Maybe I can get the EOG down $5, that would be nice.
Texana – thanks for the clarification.
Aubrey sold Tom Ward the old Kerr McGee hq not too long ago so they must still chat. There’s a wave of consolidation coming, I can feel it. I say do it now while you have an administration who’s friendly to it.
i think we finally have a merger monday. clr only goes if hamm wants to let it go & i just don’t c that. waiting for a pullback in clr is not workin well, to much demand not enough float. a lot of girls to kiss & hard to play them all. i would expect a pop acroos the sector when the first bid comes out, maybe monday
so much for JPM’s upgrade of DO. The deepwater analysts are all over the map on how they feel about the near term on their group. This guy said DO is the best value out there and most insulated from a glut of jackup rigs depressing the dayrate market. Somebody else cut DO last week for the same reason. Glad to be away from the group for a little while even if I’m missing a small move up in RIG.
Refiners continue to move back towards their lows. Not even tempted to buy them today but I’m getting closer there.
SU – trying to get out of the rest of my $110 calls now.
Texana – hear ya, big pop on the sector and it will be one to chase in my book.
Thanks Z. Regarding the GEOI website, be sure to go here for the right address:
http://www.georesourcesinc.com
Antrim – thanks, I’ve put it in the to do queue. still got Warren resources in there which is more interesting than I originally thought.
Go Hal Go!
Anybody got any TA thoughts on the broad market here? I’m leaning towards some Friday afternoon acquisitions but don’t want to step in front of a market swirly if I can avoid it.
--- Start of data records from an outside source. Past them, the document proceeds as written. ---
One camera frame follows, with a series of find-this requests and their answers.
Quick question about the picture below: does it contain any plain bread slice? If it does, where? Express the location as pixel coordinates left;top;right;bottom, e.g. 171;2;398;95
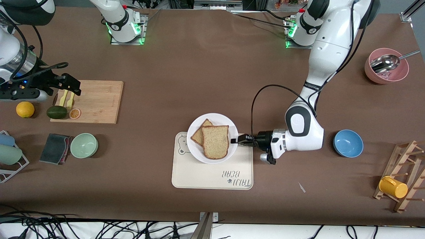
201;125;230;160

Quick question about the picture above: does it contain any white round plate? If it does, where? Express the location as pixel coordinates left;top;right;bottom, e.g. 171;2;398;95
186;113;239;165

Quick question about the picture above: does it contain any bamboo cutting board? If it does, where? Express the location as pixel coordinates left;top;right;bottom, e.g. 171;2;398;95
50;80;124;125

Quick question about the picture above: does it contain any dark green avocado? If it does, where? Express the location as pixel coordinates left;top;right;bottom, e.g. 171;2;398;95
46;105;68;120

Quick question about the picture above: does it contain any yellow lemon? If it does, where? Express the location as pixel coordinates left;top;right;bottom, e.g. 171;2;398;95
16;101;35;119

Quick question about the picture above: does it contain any cream bear print tray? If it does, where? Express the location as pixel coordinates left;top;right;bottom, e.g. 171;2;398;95
171;132;254;190

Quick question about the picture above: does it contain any mint green bowl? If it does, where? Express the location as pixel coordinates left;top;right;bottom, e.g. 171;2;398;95
70;133;99;159

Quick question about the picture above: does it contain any folded grey pink cloth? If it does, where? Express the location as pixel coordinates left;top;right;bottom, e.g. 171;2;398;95
39;133;74;165

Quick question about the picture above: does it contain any pale blue cup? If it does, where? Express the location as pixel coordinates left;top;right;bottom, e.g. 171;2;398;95
0;134;16;147

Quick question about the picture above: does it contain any pale green cup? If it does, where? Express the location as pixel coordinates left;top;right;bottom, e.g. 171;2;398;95
0;145;23;166

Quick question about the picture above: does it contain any blue bowl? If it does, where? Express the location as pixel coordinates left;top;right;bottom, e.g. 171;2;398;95
333;129;364;158

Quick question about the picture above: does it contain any grey background equipment box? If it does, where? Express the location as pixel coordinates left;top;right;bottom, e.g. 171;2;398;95
194;0;243;11

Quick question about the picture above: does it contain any yellow mug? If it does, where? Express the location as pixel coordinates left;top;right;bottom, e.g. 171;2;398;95
379;176;409;199

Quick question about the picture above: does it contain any metal ladle spoon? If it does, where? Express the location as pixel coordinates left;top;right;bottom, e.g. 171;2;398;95
370;50;421;74

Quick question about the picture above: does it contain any pink bowl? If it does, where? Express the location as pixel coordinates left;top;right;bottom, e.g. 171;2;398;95
364;48;410;85

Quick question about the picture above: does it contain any wooden mug rack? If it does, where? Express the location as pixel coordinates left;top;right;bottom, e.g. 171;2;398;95
373;140;425;214

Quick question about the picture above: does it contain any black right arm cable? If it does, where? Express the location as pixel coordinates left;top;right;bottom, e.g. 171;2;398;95
9;19;69;84

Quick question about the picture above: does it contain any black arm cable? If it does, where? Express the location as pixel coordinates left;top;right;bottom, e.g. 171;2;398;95
250;84;316;140
9;19;69;84

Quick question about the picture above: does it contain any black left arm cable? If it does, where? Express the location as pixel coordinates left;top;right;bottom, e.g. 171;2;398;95
250;84;316;140

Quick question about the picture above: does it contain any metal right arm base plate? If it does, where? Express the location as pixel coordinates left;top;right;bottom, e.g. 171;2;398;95
110;13;148;45

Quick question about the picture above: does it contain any metal table edge bracket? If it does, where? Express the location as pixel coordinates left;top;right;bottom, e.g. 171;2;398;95
198;211;219;239

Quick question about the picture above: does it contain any white wire cup rack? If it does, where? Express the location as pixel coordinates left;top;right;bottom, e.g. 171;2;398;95
0;130;30;183

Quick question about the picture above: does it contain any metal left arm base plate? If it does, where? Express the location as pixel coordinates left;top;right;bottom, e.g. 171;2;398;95
283;16;320;50

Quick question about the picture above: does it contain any black base cable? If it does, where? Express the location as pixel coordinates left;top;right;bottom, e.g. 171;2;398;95
236;13;291;29

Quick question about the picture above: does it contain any black floor cable tangle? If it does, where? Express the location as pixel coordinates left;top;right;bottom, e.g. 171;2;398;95
0;203;197;239

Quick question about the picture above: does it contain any aluminium frame profile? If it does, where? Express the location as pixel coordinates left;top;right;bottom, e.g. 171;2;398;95
400;0;425;23

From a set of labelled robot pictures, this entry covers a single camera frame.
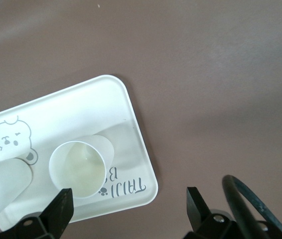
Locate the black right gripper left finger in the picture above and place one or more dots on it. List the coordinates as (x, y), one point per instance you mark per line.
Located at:
(56, 214)

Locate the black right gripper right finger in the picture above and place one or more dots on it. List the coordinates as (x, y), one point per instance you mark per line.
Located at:
(200, 219)

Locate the white paper cup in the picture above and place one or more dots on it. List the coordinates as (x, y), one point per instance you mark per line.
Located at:
(63, 171)
(9, 179)

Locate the cream bear print tray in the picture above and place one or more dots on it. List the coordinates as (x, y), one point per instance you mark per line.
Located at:
(86, 107)

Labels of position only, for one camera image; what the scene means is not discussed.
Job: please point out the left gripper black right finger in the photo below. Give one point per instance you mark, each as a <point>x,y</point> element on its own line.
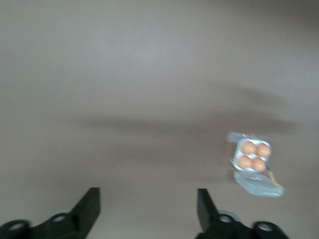
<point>209,221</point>

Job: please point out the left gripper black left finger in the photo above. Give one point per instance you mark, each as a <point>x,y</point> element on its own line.
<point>84,219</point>

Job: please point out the clear plastic egg box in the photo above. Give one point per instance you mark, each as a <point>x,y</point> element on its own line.
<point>259,185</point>

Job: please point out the brown egg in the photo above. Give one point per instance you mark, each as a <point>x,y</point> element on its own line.
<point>263,150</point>
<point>243,161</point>
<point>258,164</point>
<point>248,147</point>

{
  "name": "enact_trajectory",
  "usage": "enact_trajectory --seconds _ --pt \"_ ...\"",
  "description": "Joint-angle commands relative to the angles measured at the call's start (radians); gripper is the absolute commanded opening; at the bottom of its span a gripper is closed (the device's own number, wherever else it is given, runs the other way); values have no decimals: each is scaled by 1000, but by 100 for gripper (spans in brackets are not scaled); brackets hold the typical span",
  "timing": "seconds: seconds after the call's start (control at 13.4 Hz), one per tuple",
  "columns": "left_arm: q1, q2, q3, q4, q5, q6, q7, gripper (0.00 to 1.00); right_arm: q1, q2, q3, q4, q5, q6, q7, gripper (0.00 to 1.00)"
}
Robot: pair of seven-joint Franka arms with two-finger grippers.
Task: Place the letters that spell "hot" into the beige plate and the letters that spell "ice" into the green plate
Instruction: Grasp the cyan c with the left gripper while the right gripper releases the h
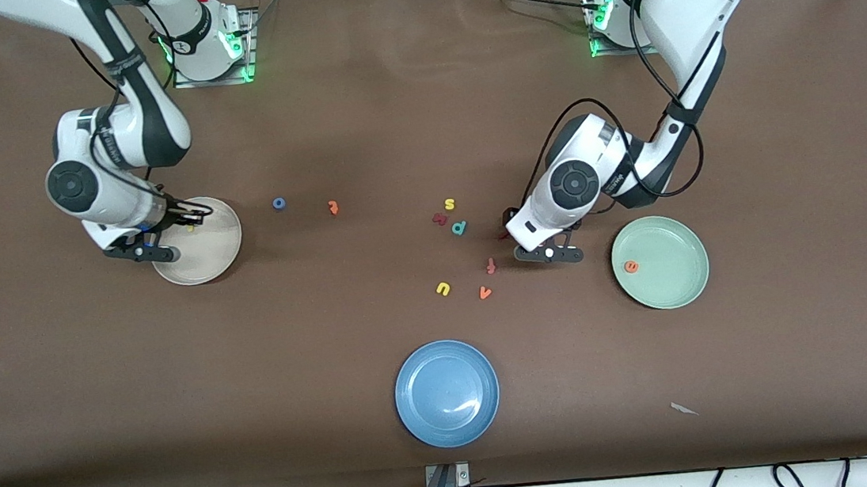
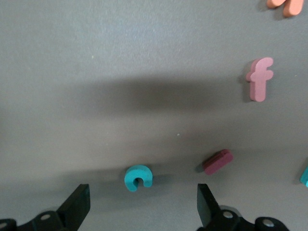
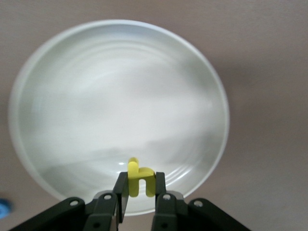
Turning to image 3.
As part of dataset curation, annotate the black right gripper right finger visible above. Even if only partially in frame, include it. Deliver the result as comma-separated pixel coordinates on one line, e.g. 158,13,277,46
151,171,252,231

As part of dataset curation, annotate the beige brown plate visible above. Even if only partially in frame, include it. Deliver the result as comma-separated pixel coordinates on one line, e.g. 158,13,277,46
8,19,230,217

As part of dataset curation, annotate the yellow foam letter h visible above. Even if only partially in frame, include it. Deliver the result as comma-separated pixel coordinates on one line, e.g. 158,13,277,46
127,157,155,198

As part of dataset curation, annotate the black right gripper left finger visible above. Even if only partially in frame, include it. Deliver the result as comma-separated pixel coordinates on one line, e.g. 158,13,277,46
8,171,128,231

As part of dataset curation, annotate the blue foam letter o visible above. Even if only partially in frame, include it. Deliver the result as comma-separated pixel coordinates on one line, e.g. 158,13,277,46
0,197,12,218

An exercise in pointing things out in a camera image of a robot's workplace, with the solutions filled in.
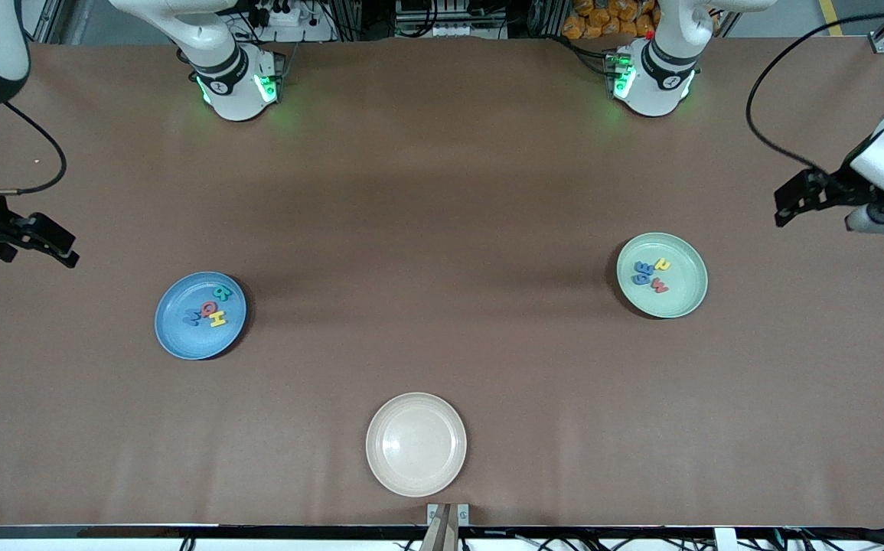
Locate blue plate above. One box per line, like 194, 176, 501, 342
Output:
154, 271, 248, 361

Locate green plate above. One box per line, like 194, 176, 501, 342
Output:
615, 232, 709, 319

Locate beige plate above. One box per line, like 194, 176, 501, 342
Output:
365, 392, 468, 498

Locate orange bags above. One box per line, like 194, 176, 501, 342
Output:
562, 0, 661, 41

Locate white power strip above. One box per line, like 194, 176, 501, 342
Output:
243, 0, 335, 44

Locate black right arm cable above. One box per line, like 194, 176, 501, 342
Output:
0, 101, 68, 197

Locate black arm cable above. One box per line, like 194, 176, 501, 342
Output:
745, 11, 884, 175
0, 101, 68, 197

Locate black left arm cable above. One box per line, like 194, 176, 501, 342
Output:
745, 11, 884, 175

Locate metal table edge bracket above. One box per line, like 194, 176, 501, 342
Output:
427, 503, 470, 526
Fox News Header: “Navy Fires Warning Shots at Iranian Boats in Persion Gulf”. Crude heads lower. That’s a first.
Thanks Jason!
CNBC spends the entire day whining about GE earnings shortfall.
Meanwhile Fox goes out and creates some newsworthy news, LOL.
Nicky – Were you looking for the S&P to hold the 1338 -1340 level?
ZTRADE: Out remaining SU $110 April calls for $0.60, down 29% on this half.
Z;
I see a lot of charts where the buying curve is bturning uo,
looks like the low of the day was established.
DVN, SLB, EOG
#54 Ward of SD and CHK – Ward still owns just under 5% of CHK. He filed an SEC notice saying he was now under after the recent secondary.
Uop – agreed, I’m bidding a little more PQ right now and thinking about just buying a little EOG and DVN and adding to them next week.
DO getting stronger now as part of that strong get stronger logic.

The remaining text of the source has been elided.